Alfredo Brotons Muñoz

El trío para flauta, violonchelo y piano es una plantilla rara; precisamente por ello tanto más atractiva para los melómanos hartos de oír una y otra vez la misma música en los mismos instrumentos. Como es natural, no cuenta con un repertorio original abundante; contiene, en cambio, un buen puñado de obras muy valiosas y hasta alguna con justicia acreedora al título de magistrales. Y las transcripciones suelen funcionar muy bien. Si, además, se cuenta con intérpretes de primer nivel, miel sobre hojuelas. De todo esto hemos tenido muestras palmarias en la última convocatoria de la Filarmónica.

La flautista del Trío Prisma es la checa Clara Novakova, de timbre no muy carnoso pero sí bastante líquido y con mínimo vibrato, de manera que el esmalte no se ve oscurecido. El holandés Adrian van Dongen extrae de su violonchelo excelente sonido y holgura expresiva. El pianista inglés Tim Lissimore, finalmente, exhibió mecanismo pulcro y concepto serio.

La primera página a la que dieron vide fue el Trío nº 15, en sol mayor, compuesto por Haydn en 1790, el último año que pasó al servicio de los Esterházy. Seguramente la intención era de consuelo para su patrón el príncipe Nicolás, que acababa de quedar viudo y ese mismo año fallecería él mismo. La flauta y el violonchelo asumen papeles subordinados, la primera añadiendo respuestas a la mano derecha del teclado, el segundo reforzando la línea grave. Sin ser triste, en esta versión la expresión se mantuvo adecuadamente en un humor serio y por momentos (así en la sección central, en menor, del final), abierto al sentimiento trágico.

El Opus 63 de Weber, que Novakova tiene por cierto grabado (formando en el Trío Salomé para el sello BNL, es el gran hito del romanticismo en el género. Compuesto en 1819, es contemporáneo por tanto de El cazador furtivo, lo cual se nota en la gran riqueza temática que aquí y allá evoca esa ópera y otras posteriores (La novia vendida, de Smetana, por ejemplo), dentro de unas formas mantenidas en la más estricta ortodoxia clásica. El fantasmagórico episodio que abre y cierra el primer movimiento dio un tono que no se abandonó ni en el contrastante Scherzo ni en su nebuloso Trío (de nuevo en menor), no por supuesto en el Lamento del pastor, ni siquiera en un final de accelerandi sincronizados a la perfección.

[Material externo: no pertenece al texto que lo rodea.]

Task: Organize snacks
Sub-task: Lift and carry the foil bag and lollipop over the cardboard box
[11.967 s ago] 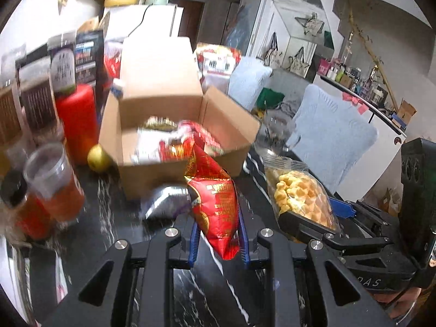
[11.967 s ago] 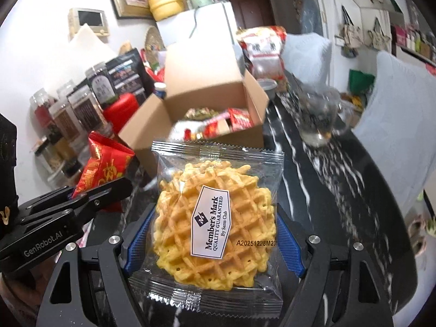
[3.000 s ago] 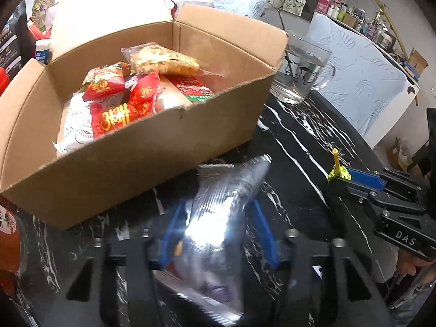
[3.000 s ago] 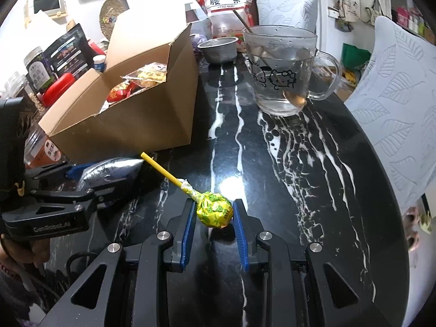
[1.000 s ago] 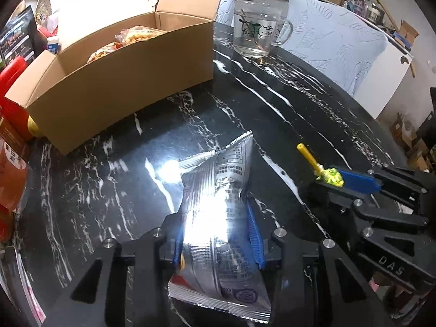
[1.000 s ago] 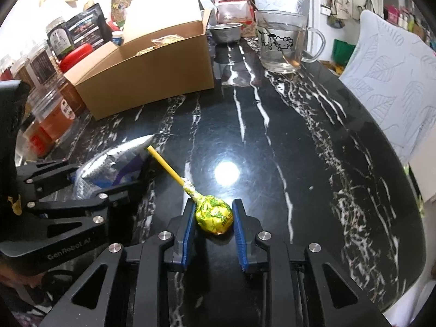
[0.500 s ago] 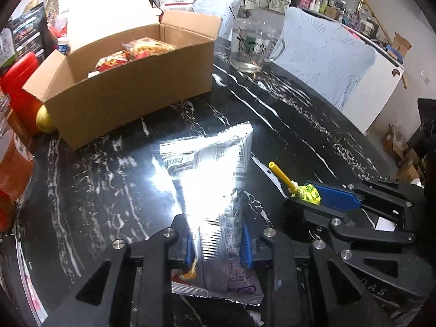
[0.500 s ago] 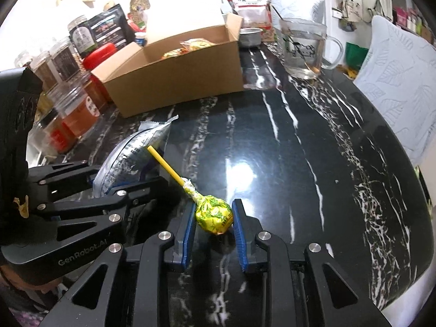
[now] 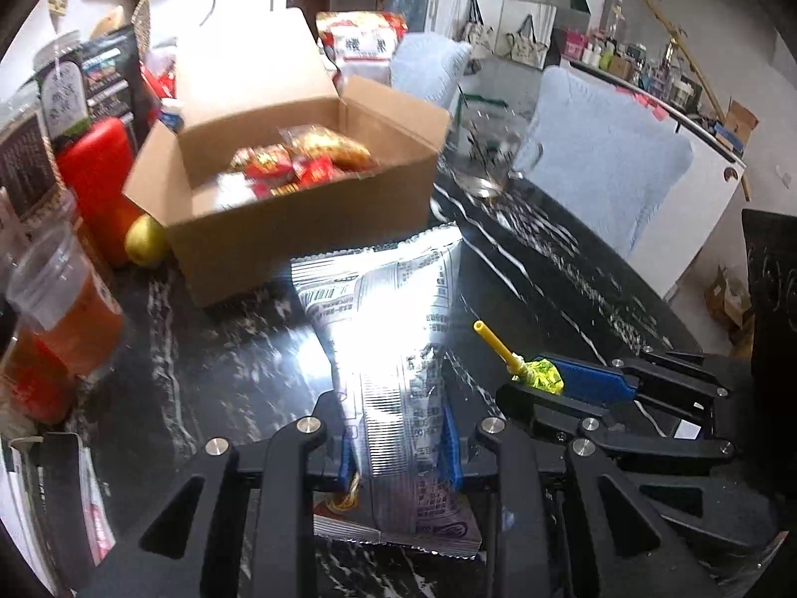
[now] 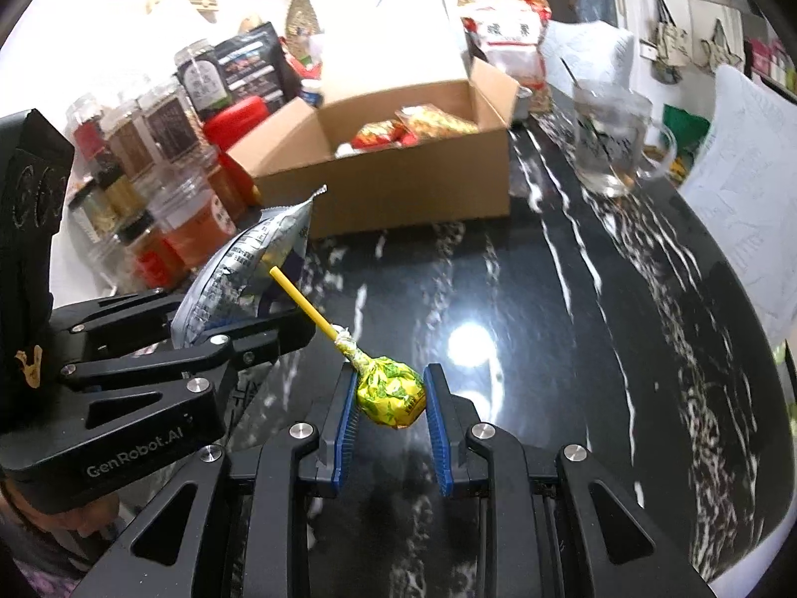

Vibrante aunque sin exageraciones sonó por último el Opus 49 de Mendelsson (1839), con flauta en lugar del violín. En algún punto del Andante el empaste se antojó extraño y aun cacofónico, pero fue impresión muy efímera y desde luego con creces compensada por un Scherzo liviano como Puck y un final de índole walpurgiana.